Thursday, April 5, 2012

Wants Nothing Time 10:30 Class

My daughter soooo wants to be able to play with her 1 year old brother...it's been the most beautiful and truly inspiring process to watch.  She is very motivated to try different techniques and learn what motivates him to interact with her.
She has taught me so much about children and what they want...


The other day, she told me, "I am going to play with Artie, and I am going to copy everything he does..." She seemed to think he would really enjoy this...
And he DID!!!  She spent almost 40 minutes, doing exactly as he did...As he crawled around (or walked), banging the remote control on different surfaces, she grabbed another remote (you know we all have multiples of those devices), and followed his lead.  As he laid on the floor hiding under a blanket, so did she.  
You never saw 2 happier children...and they were indeed Playing Together!!
I spent that time, just watching, and learning from my own children...that what motivates children to have a sense of Agency, to be investigative... is to simply follow their lead, without having your own agenda.  


My daughter was able to let go her own Agenda and her own wants and allow her younger brother to be in charge.  
Maybe...the hour you are with your child at The Wonder Studio...maybe that can be your "Wants Nothing" time.  Magda Gerber explains this "Wants Nothing" time as time you devote to your child where you aren't trying to Teach something, you follow your child's lead, and allow them the respect and trust to Know what they are doing.
Even if you only do this for 30 minutes (or maybe an hour on Wednesdays) a day, what could You learn from your child?
The possibilities are endless!!
We all have many times during the day when we Do Want Something from our child...but giving them the gift of just our undivided, not distracted self , for a limited time, will perhaps make those "Want Something" times go more smoothly.  
Janet Lansbury explains it here in her blog:  http://www.janetlansbury.com/2011/08/why-the-whining-and-4-steps-to-eventual-peace/

 Give undivided, positive attention

Even newborn babies know whether or not they have our full attention, and a day’s worth of half-attention doesn’t fulfill our child’s needs. As Magda Gerber writes in Your Self-Confident Baby, our children need to periodically receive the message “You are important. You are number one right now.”

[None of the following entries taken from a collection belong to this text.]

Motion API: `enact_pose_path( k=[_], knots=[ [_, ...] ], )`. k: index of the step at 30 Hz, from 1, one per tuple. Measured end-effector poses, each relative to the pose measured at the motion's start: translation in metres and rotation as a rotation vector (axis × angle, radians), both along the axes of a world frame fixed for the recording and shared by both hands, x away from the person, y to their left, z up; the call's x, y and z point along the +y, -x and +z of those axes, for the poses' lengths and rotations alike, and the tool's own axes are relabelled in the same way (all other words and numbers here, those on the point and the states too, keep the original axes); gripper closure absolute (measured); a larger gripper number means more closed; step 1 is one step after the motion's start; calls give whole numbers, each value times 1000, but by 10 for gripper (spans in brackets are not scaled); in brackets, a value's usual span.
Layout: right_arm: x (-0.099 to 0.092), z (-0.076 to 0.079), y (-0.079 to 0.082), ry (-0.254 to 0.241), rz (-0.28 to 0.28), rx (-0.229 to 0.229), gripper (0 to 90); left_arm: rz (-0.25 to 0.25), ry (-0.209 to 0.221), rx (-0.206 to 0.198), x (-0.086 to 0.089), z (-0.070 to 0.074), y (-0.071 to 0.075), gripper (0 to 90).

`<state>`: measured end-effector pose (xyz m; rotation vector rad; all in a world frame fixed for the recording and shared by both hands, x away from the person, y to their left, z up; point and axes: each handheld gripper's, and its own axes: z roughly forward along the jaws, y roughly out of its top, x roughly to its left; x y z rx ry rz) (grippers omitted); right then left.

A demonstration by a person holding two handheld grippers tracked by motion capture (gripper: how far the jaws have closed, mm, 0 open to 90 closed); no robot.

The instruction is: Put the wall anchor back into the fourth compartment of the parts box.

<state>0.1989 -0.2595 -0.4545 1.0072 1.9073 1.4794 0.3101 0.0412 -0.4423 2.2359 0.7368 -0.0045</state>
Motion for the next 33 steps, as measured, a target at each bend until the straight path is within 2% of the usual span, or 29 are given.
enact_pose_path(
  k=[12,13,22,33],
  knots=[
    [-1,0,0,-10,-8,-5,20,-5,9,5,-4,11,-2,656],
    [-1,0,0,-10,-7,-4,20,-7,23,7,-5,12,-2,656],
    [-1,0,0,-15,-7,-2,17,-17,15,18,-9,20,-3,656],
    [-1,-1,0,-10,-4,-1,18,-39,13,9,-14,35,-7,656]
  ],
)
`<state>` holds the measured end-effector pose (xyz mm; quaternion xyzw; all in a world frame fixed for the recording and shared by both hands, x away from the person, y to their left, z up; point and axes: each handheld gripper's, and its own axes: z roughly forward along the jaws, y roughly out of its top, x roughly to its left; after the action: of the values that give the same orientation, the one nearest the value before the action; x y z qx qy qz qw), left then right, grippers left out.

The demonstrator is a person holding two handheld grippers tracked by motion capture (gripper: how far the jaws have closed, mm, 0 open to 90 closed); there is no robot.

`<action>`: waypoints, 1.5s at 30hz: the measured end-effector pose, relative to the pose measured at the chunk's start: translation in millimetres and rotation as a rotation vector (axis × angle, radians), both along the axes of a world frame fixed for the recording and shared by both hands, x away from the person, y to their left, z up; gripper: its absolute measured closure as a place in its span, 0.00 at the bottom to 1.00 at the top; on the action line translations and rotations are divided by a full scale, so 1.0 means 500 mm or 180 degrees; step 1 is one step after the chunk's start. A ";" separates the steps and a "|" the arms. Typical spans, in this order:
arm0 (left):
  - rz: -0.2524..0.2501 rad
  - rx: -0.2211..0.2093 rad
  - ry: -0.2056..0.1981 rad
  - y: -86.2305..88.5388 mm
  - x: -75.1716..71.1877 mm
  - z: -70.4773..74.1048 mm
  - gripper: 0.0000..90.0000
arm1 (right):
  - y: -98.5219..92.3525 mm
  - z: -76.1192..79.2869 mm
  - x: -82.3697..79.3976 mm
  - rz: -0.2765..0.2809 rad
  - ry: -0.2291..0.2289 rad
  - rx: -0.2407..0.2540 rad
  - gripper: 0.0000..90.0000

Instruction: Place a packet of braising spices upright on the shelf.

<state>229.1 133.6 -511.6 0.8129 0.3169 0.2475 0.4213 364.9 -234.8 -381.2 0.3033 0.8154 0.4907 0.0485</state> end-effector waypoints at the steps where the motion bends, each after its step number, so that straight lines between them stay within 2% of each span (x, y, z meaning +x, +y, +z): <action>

Magda encouraged parents to take advantage of feeding, bathing, diapering and dressing as natural opportunities for one-on-one attention. 

She also recommended periods of “wants nothing” quality time, time when we allow our child to be the initiator of activities while we observe, support, respond and participate as the child requests.  This is illustrated beautifully in “Five Minutes Makes A Difference” from Hand In Hand Parenting. 

As you read in my emails and Parenting handbook, I urge you to use this time to Observe your child (as well as the other children) and learn about and from your little one.  They have so much wisdom inside!


Pull up a chair or somehow make yourself less big, and be close by, letting them know, your not "Watching" what they do...but instead you are SEEING who they are!